_To do_
Count the lines below that contain the word "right" and give only the number.

_Input data_
=== Begin Enclosure ===

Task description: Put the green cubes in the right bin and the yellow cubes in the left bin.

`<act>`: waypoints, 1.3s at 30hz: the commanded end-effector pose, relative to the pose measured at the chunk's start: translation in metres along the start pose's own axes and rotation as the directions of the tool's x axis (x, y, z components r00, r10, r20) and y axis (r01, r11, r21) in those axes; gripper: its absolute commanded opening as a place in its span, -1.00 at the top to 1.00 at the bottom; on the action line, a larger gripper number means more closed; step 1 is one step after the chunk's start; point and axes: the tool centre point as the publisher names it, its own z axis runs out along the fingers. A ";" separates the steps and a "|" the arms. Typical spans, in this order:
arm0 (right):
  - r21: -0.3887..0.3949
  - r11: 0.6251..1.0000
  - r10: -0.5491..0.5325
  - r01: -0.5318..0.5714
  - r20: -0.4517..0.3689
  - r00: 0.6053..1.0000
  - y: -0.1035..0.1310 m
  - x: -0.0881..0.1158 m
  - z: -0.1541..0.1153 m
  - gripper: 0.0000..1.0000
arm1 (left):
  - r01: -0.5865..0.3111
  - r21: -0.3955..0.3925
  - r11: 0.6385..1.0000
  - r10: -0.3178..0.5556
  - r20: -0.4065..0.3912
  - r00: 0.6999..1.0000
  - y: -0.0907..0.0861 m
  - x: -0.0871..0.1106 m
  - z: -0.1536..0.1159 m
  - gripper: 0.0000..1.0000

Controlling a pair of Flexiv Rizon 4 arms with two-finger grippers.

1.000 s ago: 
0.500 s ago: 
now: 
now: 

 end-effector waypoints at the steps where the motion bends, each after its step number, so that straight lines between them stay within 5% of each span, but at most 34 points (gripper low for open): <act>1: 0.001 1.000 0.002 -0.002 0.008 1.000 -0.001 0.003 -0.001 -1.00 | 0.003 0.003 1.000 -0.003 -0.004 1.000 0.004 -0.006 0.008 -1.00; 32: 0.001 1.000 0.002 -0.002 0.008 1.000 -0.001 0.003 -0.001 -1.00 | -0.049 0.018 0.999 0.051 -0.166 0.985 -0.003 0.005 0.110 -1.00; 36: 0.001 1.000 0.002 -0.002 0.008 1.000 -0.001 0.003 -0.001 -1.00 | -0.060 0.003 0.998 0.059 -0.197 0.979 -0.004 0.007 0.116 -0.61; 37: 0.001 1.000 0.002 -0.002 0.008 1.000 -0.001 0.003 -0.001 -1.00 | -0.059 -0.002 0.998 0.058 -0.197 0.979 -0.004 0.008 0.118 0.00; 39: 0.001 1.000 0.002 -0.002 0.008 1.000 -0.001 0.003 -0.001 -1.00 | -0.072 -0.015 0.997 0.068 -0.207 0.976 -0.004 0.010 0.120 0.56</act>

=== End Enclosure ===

_Solved exercise_
2